楊樹Populus spp.是我國北方地區(qū)速生豐產(chǎn)造林樹種之一，具有防風(fēng)固沙、水土保持，農(nóng)田保護(hù)和維護(hù)生態(tài)平衡等作用。楊樹腐爛病Cytospora chrysosperma等多種枝干病害經(jīng)常發(fā)生，直接危害楊樹生長。目前對(duì)楊樹腐爛病的防治主要依靠物理、化學(xué)防治并結(jié)合抗病品種的選用等?；瘜W(xué)農(nóng)藥見效快，防治效果好，但成本較高，易造成環(huán)境污染，病原菌易產(chǎn)生抗藥性等［1］。以往楊樹腐爛病的生物防治主要是篩選利用拮抗菌，但存在拮抗菌定植率差和防效不高、不穩(wěn)定等問題［2-6］。近年來的研究結(jié)果表明，在健康的植物體中存在大量的內(nèi)生拮抗細(xì)菌，它們是植物病害防治的潛在資源菌［7-8］。植物內(nèi)生細(xì)菌長期生活于植物體內(nèi)特殊環(huán)境并與植物協(xié)同進(jìn)化，建立了和諧聯(lián)合的關(guān)系。一方面植物為內(nèi)生細(xì)菌提供了良好的棲息地，另一方面內(nèi)生細(xì)菌又可通過自身代謝產(chǎn)物或借助于信號(hào)傳導(dǎo)作用對(duì)植物產(chǎn)生影響，對(duì)寄主植物有促生、防病等多方面的生物學(xué)作用［9］。本研究從健康楊樹枝條中分離篩選出對(duì)楊樹腐爛病具有拮抗作用的內(nèi)生細(xì)菌，為楊樹腐爛病生物防治提供依據(jù)。

1 材料與方法

1.1 供試菌種 楊樹腐爛病病原菌Cytospora chrysosperma來自延邊大學(xué)農(nóng)學(xué)院植物病理實(shí)驗(yàn)室。
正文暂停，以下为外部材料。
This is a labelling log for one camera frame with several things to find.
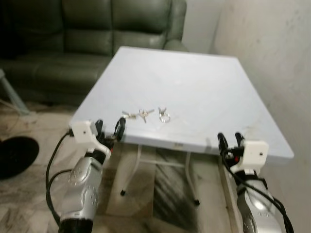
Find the table leg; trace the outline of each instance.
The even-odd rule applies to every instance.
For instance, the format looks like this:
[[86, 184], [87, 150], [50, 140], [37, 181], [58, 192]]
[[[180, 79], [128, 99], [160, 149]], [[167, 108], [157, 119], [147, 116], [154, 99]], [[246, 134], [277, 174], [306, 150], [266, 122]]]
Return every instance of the table leg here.
[[125, 195], [126, 189], [127, 189], [128, 185], [129, 185], [129, 183], [131, 182], [135, 172], [138, 169], [139, 160], [140, 160], [140, 156], [141, 156], [141, 148], [142, 148], [142, 145], [138, 145], [138, 151], [137, 151], [137, 157], [136, 157], [135, 166], [134, 166], [134, 169], [133, 169], [131, 175], [127, 178], [127, 181], [125, 182], [125, 185], [123, 186], [123, 189], [122, 189], [122, 191], [120, 193], [121, 196]]
[[4, 72], [2, 69], [0, 69], [0, 83], [2, 84], [4, 90], [6, 91], [6, 94], [10, 98], [12, 104], [16, 106], [16, 109], [18, 110], [20, 115], [29, 115], [30, 111], [24, 104], [24, 102], [21, 100], [19, 95], [16, 93], [14, 88], [10, 85], [10, 83], [5, 78]]
[[199, 199], [196, 195], [196, 191], [195, 191], [195, 188], [194, 188], [194, 184], [191, 180], [191, 176], [190, 176], [190, 173], [189, 173], [189, 167], [190, 167], [190, 157], [191, 157], [191, 152], [187, 152], [187, 156], [186, 156], [186, 165], [185, 165], [185, 171], [186, 171], [186, 177], [187, 177], [187, 181], [189, 183], [189, 186], [190, 186], [190, 189], [192, 191], [192, 194], [193, 194], [193, 197], [194, 197], [194, 203], [196, 205], [200, 205], [200, 202], [199, 202]]

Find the black cable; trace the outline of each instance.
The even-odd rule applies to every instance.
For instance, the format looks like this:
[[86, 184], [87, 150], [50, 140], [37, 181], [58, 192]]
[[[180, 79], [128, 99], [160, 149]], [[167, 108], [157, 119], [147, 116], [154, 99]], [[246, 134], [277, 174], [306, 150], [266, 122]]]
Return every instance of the black cable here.
[[289, 220], [287, 214], [286, 214], [286, 211], [285, 211], [285, 208], [283, 206], [283, 204], [277, 200], [275, 201], [275, 199], [273, 200], [271, 197], [269, 197], [268, 195], [266, 195], [265, 193], [263, 193], [262, 191], [260, 191], [259, 189], [255, 188], [254, 186], [246, 183], [244, 180], [242, 180], [239, 176], [237, 176], [236, 174], [234, 174], [230, 167], [228, 166], [226, 160], [225, 160], [225, 154], [227, 154], [228, 152], [230, 152], [229, 150], [224, 150], [224, 152], [221, 154], [221, 157], [222, 157], [222, 161], [223, 161], [223, 164], [225, 166], [225, 168], [228, 170], [228, 172], [235, 178], [237, 179], [241, 184], [243, 184], [244, 186], [248, 187], [248, 188], [251, 188], [253, 189], [254, 191], [258, 192], [259, 194], [261, 194], [262, 196], [264, 196], [266, 199], [268, 199], [280, 212], [281, 214], [283, 215], [283, 218], [284, 218], [284, 224], [285, 224], [285, 228], [286, 228], [286, 232], [287, 233], [294, 233], [294, 229], [293, 229], [293, 226], [292, 226], [292, 223], [291, 221]]
[[[285, 210], [285, 207], [284, 207], [283, 203], [281, 201], [279, 201], [278, 199], [276, 199], [275, 197], [273, 197], [273, 199], [276, 201], [276, 203], [279, 204], [281, 209], [286, 213], [286, 210]], [[286, 226], [286, 225], [285, 225], [285, 230], [286, 230], [286, 233], [290, 233], [290, 229], [288, 229], [288, 226]]]
[[53, 154], [52, 154], [52, 156], [51, 156], [51, 158], [50, 158], [50, 161], [49, 161], [48, 166], [47, 166], [47, 171], [46, 171], [46, 173], [45, 173], [45, 188], [46, 188], [46, 189], [48, 189], [48, 184], [49, 184], [49, 172], [50, 172], [50, 167], [51, 167], [51, 165], [52, 165], [53, 159], [54, 159], [54, 157], [55, 157], [55, 155], [56, 155], [56, 153], [57, 153], [57, 150], [58, 150], [60, 144], [62, 143], [62, 141], [64, 140], [64, 138], [67, 137], [68, 135], [70, 135], [69, 132], [65, 133], [65, 134], [61, 137], [61, 139], [60, 139], [59, 142], [57, 143], [57, 145], [56, 145], [56, 147], [55, 147], [55, 149], [54, 149], [54, 151], [53, 151]]
[[49, 207], [50, 211], [52, 212], [52, 215], [53, 215], [53, 217], [55, 219], [55, 222], [57, 223], [58, 226], [59, 226], [59, 223], [60, 223], [60, 216], [55, 211], [55, 208], [53, 206], [50, 190], [51, 190], [51, 186], [52, 186], [53, 181], [55, 180], [55, 178], [58, 175], [60, 175], [62, 173], [65, 173], [65, 172], [70, 172], [70, 171], [71, 171], [71, 169], [66, 169], [66, 170], [62, 170], [62, 171], [59, 171], [56, 174], [54, 174], [52, 176], [51, 180], [49, 181], [48, 188], [47, 188], [47, 193], [46, 193], [47, 204], [48, 204], [48, 207]]
[[46, 190], [47, 190], [47, 193], [46, 193], [46, 200], [47, 200], [48, 207], [49, 207], [50, 211], [52, 212], [53, 217], [54, 217], [54, 219], [55, 219], [55, 221], [56, 221], [56, 223], [57, 223], [58, 225], [59, 225], [59, 221], [60, 221], [60, 216], [57, 214], [57, 212], [55, 211], [55, 209], [54, 209], [54, 207], [53, 207], [53, 203], [52, 203], [52, 199], [51, 199], [51, 195], [50, 195], [50, 188], [51, 188], [51, 184], [52, 184], [52, 183], [51, 183], [52, 179], [51, 179], [51, 181], [49, 181], [49, 173], [50, 173], [50, 168], [51, 168], [53, 159], [54, 159], [54, 157], [56, 156], [57, 150], [58, 150], [60, 144], [62, 143], [62, 141], [64, 140], [64, 138], [65, 138], [66, 136], [68, 136], [68, 135], [70, 135], [69, 132], [65, 133], [65, 134], [61, 137], [61, 139], [59, 140], [59, 142], [57, 143], [57, 145], [56, 145], [56, 147], [55, 147], [55, 149], [54, 149], [54, 151], [53, 151], [53, 154], [52, 154], [52, 156], [51, 156], [51, 158], [50, 158], [50, 161], [49, 161], [49, 163], [48, 163], [47, 170], [46, 170], [46, 173], [45, 173], [45, 187], [46, 187]]

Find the ring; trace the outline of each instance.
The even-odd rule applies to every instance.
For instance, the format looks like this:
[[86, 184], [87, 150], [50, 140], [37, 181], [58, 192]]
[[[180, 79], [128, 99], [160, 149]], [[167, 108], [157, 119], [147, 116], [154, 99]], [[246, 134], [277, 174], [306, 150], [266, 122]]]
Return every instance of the ring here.
[[171, 116], [170, 114], [160, 114], [160, 121], [162, 121], [163, 123], [168, 123], [171, 120]]

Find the black round object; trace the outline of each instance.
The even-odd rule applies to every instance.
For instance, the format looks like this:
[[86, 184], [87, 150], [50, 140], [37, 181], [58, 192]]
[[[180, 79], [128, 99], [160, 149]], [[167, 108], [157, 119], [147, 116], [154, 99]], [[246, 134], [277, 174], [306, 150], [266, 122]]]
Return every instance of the black round object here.
[[27, 169], [39, 153], [38, 143], [29, 137], [12, 137], [0, 142], [0, 179]]
[[93, 221], [90, 219], [66, 219], [60, 222], [58, 233], [91, 233]]

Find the green leather sofa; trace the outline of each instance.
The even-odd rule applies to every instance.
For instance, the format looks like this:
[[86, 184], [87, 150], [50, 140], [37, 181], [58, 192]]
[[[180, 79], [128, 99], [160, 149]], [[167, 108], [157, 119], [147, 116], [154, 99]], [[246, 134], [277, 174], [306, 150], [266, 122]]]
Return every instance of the green leather sofa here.
[[187, 51], [185, 0], [2, 0], [24, 51], [0, 68], [24, 100], [79, 104], [120, 46]]

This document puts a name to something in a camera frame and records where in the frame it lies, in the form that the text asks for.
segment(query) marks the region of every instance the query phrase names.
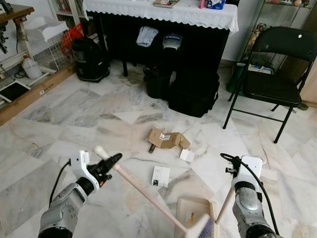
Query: white plastic jug
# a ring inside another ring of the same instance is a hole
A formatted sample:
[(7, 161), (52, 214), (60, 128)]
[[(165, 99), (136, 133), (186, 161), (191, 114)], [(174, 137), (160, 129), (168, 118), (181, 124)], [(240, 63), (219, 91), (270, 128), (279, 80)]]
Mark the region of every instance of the white plastic jug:
[(28, 77), (30, 79), (37, 79), (42, 76), (42, 72), (39, 68), (38, 63), (36, 63), (34, 60), (31, 60), (27, 56), (23, 56), (24, 60), (22, 63), (22, 67)]

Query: wooden baseboard
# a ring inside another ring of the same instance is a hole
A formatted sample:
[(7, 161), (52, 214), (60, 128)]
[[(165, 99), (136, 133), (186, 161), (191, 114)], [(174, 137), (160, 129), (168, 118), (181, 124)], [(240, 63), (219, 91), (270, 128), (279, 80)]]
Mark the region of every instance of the wooden baseboard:
[(63, 82), (76, 71), (75, 64), (71, 64), (61, 71), (51, 75), (44, 82), (40, 83), (30, 91), (26, 92), (12, 103), (0, 110), (0, 125), (5, 124), (8, 120), (16, 116), (18, 113), (26, 109), (40, 97), (51, 91), (58, 84)]
[(303, 103), (309, 107), (317, 108), (317, 103), (312, 103), (312, 102), (308, 102), (308, 101), (303, 101)]

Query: chair seat
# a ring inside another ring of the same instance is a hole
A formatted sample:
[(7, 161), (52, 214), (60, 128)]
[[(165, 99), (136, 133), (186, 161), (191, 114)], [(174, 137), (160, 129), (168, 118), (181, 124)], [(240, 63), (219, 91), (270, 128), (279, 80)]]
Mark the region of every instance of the chair seat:
[(254, 71), (247, 72), (243, 94), (248, 98), (293, 108), (302, 102), (300, 93), (291, 80)]

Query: broom
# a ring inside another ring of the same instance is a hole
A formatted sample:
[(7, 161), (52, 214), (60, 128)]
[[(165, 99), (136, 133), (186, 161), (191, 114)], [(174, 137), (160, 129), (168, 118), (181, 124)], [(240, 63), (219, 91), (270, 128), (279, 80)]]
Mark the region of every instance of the broom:
[[(110, 156), (104, 151), (101, 146), (96, 146), (94, 152), (102, 159), (107, 160)], [(135, 180), (116, 163), (112, 167), (122, 177), (124, 177), (129, 183), (131, 183), (140, 193), (142, 193), (153, 205), (155, 205), (164, 215), (166, 215), (176, 226), (178, 226), (184, 233), (185, 238), (206, 238), (211, 234), (211, 218), (208, 214), (205, 214), (201, 219), (191, 228), (184, 227), (175, 217), (173, 217), (168, 211), (166, 211), (162, 205), (160, 205), (153, 197), (151, 197), (143, 188), (141, 188)]]

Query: black folding chair
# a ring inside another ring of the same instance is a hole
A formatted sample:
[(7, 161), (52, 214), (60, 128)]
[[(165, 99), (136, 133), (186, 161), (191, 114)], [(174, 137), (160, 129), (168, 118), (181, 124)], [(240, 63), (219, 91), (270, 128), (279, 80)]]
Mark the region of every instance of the black folding chair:
[[(276, 74), (248, 71), (248, 67), (254, 52), (272, 52), (296, 57), (308, 61), (309, 66), (303, 76), (296, 83), (294, 83), (290, 79), (279, 77)], [(230, 96), (229, 101), (231, 101), (233, 95), (234, 99), (223, 129), (226, 129), (232, 111), (238, 111), (241, 113), (247, 113), (258, 117), (279, 121), (282, 122), (282, 126), (277, 134), (276, 139), (274, 140), (274, 143), (277, 143), (293, 108), (298, 107), (302, 103), (300, 92), (304, 87), (306, 78), (313, 66), (316, 55), (316, 34), (314, 35), (303, 30), (287, 27), (272, 27), (261, 33), (253, 45), (249, 60), (246, 63), (241, 77)], [(278, 120), (235, 109), (234, 104), (237, 100), (241, 87), (243, 88), (244, 96), (248, 98), (276, 104), (272, 111), (274, 111), (278, 105), (289, 107), (285, 119)]]
1.2 內(nèi)生細(xì)菌分離材料 分別于春季的3月中旬、夏季的7月中旬和秋季的10月中旬從吉林省延邊地區(qū)的延吉、龍井、安圖、和龍等地的楊樹林(品種為大青楊)中采集楊樹枝條，隨機(jī)取樣。樹齡為5～7 a，枝條直徑1 cm左右，長20 cm。

1.3 楊樹內(nèi)生細(xì)菌的分離及純化 取不同地點(diǎn)采集到的楊樹枝條，用70%的酒精表面清洗后，剪成0.5～1 cm的枝段，浸泡在70%乙醇中1 min，再用3.25%的NaOCl浸泡15 min，用無菌蒸餾水沖洗4次，放置在PDA平板上培養(yǎng)2 d。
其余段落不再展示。